_TASK STATEMENT_
Retype the material so that each line matches the original exactly.

[[ DATA PROVIDED open ]]

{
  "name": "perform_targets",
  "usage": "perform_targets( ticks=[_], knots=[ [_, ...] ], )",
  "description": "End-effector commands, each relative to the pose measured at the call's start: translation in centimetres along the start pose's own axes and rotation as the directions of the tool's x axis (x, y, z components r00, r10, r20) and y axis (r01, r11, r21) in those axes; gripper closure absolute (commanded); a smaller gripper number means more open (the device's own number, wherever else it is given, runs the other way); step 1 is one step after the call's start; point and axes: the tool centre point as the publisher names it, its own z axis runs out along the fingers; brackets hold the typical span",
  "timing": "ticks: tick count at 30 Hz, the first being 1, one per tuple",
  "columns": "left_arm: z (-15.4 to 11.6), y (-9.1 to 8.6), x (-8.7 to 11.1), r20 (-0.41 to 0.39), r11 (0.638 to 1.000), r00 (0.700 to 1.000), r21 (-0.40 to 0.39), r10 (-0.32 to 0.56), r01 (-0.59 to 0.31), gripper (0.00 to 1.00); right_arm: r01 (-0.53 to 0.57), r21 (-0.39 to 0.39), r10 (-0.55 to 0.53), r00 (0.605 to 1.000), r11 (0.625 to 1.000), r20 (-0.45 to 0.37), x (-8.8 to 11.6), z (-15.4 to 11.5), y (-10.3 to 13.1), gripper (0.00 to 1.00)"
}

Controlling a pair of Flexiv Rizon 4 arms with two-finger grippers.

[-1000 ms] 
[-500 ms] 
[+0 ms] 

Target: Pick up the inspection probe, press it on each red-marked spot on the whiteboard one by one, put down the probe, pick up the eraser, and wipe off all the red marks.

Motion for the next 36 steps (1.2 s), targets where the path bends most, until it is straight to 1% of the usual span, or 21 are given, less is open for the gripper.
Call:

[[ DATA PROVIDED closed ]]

_RESULT OF THE TASK_
{
  "name": "perform_targets",
  "usage": "perform_targets( ticks=[_], knots=[ [_, ...] ], )",
  "description": "End-effector commands, each relative to the pose measured at the call's start: translation in centimetres along the start pose's own axes and rotation as the directions of the tool's x axis (x, y, z components r00, r10, r20) and y axis (r01, r11, r21) in those axes; gripper closure absolute (commanded); a smaller gripper number means more open (the device's own number, wherever else it is given, runs the other way); step 1 is one step after the call's start; point and axes: the tool centre point as the publisher names it, its own z axis runs out along the fingers; brackets hold the typical span",
  "timing": "ticks: tick count at 30 Hz, the first being 1, one per tuple",
  "columns": "left_arm: z (-15.4 to 11.6), y (-9.1 to 8.6), x (-8.7 to 11.1), r20 (-0.41 to 0.39), r11 (0.638 to 1.000), r00 (0.700 to 1.000), r21 (-0.40 to 0.39), r10 (-0.32 to 0.56), r01 (-0.59 to 0.31), gripper (0.00 to 1.00); right_arm: r01 (-0.53 to 0.57), r21 (-0.39 to 0.39), r10 (-0.55 to 0.53), r00 (0.605 to 1.000), r11 (0.625 to 1.000), r20 (-0.45 to 0.37), x (-8.8 to 11.6), z (-15.4 to 11.5), y (-10.3 to 13.1), gripper (0.00 to 1.00)"
}

Controlling a pair of Flexiv Rizon 4 arms with two-finger grippers.

[-1000 ms] 
[-500 ms] 
[+0 ms] 

Target: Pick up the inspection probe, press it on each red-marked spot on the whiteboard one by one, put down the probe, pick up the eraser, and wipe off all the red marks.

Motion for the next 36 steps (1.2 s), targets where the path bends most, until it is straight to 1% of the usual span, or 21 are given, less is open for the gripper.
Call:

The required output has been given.